One section of the story I did not like was Robinson’s memories of the 1980s, when she was getting paid to be frankly bitchy and she—and her employers—overdid it. Even making allowances for the defective conscience that seems to cause extroversion, someone should have told her...People can respect, even admire, news commentary that jabs and slashes at the weak points in policies and those who impose them. Robinson was a dare-to-be-trendy left-winger who provided loyal opposition for Mrs Thatcher. When the Prime Minister blithely told young people (many of whom were unemployed welfare dependents) “to buy a BIG house at the very beginning. Then they won’t have to move when they have a family,” and Robinson was the “hound” who retorted that “not everyone can afford a big house” and Mrs Thatcher replied “You’ve made some money out of houses,” that was a fair “game, set and match.” British audiences loved it. Robinson did not share the mainstream British adoration of the royal family. Well, if she didn’t she didn’t; Americans generally think it’s adorably British that most Brits like having a royal family and peers, although this web site keeps a wary eye on some U.S. citizens whose taste for things British embraces any tendencies toward British elitism. The question of how much the Queen ought to be paid just for being an admirable old lady was fair game. Robinson had a right to score whatever points she could score off that...but a half-grown girl who married too young, whose late-adolescent hormones were raging in a physically dangerous imbalance, going through all that and being a mother too, was not fair game. Robinson of all people should’ve known enough to leave Diana Spencer alone. When she confessed just a few of the things she’d said about the Princess, I wanted to take a whip to Robinson. Yes, most humans of both sexes do have some degree of mean-spiritedness, but we should all be helping one another to repress it.

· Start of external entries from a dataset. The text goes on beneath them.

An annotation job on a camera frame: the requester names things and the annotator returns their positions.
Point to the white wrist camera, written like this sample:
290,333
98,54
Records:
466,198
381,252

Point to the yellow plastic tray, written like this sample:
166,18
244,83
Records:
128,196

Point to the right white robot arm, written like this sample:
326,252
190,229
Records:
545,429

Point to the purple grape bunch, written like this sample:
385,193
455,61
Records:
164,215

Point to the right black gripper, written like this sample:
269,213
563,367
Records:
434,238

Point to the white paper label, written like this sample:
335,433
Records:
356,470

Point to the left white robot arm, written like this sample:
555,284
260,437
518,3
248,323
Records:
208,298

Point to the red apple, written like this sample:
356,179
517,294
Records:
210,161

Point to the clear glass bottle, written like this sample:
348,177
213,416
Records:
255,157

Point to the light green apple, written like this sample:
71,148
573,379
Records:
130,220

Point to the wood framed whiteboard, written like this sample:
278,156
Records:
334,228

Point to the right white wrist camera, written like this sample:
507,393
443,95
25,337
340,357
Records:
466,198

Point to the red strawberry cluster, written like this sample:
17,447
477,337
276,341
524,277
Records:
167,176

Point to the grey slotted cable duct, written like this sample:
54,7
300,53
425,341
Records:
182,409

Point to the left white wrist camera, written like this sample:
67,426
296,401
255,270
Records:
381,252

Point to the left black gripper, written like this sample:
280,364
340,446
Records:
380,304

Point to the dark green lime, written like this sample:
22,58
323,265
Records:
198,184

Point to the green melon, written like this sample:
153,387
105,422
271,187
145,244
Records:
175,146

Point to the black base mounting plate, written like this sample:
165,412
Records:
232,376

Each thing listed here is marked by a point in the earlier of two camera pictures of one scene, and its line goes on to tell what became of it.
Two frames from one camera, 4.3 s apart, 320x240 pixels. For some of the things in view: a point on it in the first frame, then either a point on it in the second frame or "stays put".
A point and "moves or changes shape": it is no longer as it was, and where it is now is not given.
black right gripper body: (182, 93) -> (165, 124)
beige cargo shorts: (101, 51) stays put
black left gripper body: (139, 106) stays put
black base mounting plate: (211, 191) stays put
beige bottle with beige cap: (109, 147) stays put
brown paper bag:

So...Robinson's talent for cheerful verbal cruelty was transferred first to daytime TV talk shows and then, as she had a talent for television, to the game show that made her an international TV star. And I will say for Robinson that she does recognize that the men who steered her newspaper career the wrong way didn’t get to enjoy that piece of luck and compensation, as she did. She had to smash her way through appalling amounts of bigotry, but she avoided the trap of thinking that everything was all about bigotry, that women always get the short end...Robinson, as an individual, just happened to be able to make a demotion into a promotion. Cheers.